◆ YOUR GOAL ◆
Each line of the material below that holds the word "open" needs to be copied.

◆ DATASET CONTENT ◆
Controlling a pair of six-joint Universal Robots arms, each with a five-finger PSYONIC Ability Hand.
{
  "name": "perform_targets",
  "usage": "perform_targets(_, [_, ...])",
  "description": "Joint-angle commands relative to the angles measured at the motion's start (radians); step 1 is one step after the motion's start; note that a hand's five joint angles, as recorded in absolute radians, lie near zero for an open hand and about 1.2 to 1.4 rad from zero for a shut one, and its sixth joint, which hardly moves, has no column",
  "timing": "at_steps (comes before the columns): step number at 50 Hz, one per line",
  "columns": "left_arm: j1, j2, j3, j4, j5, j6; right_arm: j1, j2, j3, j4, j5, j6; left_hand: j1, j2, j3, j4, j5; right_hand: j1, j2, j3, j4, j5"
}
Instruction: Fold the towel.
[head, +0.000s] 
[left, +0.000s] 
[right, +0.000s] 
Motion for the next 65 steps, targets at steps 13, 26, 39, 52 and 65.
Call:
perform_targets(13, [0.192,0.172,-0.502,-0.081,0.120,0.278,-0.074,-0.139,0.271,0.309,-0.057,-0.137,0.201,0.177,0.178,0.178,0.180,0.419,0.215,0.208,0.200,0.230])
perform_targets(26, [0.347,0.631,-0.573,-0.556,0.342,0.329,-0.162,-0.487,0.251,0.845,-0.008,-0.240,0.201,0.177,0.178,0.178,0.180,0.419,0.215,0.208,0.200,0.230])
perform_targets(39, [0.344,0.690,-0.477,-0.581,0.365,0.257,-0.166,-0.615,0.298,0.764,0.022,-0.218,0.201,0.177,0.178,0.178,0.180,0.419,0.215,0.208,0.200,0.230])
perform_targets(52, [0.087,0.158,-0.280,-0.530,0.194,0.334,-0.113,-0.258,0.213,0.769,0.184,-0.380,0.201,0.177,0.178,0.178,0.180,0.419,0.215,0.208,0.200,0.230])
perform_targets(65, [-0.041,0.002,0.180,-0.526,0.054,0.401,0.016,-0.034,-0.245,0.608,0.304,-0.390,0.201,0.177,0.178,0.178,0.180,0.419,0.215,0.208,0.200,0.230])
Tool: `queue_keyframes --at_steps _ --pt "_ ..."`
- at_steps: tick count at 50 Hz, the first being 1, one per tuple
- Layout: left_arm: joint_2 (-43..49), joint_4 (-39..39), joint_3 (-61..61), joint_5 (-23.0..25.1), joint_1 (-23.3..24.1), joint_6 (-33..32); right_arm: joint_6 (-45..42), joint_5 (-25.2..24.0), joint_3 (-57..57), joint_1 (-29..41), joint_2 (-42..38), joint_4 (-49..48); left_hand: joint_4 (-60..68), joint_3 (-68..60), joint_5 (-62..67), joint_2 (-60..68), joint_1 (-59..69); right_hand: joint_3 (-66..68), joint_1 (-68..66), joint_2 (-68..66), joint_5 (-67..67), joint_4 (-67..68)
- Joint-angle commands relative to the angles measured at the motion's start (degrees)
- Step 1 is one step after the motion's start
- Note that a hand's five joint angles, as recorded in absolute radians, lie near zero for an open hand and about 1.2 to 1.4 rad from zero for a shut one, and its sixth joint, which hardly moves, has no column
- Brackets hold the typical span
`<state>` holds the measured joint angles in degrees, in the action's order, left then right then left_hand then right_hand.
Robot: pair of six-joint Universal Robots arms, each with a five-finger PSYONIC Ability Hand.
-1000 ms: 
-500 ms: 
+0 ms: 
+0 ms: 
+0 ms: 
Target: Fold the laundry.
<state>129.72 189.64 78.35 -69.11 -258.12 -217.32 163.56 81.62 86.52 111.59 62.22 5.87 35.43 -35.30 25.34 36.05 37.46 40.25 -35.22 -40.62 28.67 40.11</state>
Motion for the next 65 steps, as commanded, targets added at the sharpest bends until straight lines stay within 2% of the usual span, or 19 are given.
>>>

◆ SOLUTION TO THE EXERCISE ◆
  "description": "Joint-angle commands relative to the angles measured at the motion's start (radians); step 1 is one step after the motion's start; note that a hand's five joint angles, as recorded in absolute radians, lie near zero for an open hand and about 1.2 to 1.4 rad from zero for a shut one, and its sixth joint, which hardly moves, has no column",
- Note that a hand's five joint angles, as recorded in absolute radians, lie near zero for an open hand and about 1.2 to 1.4 rad from zero for a shut one, and its sixth joint, which hardly moves, has no column

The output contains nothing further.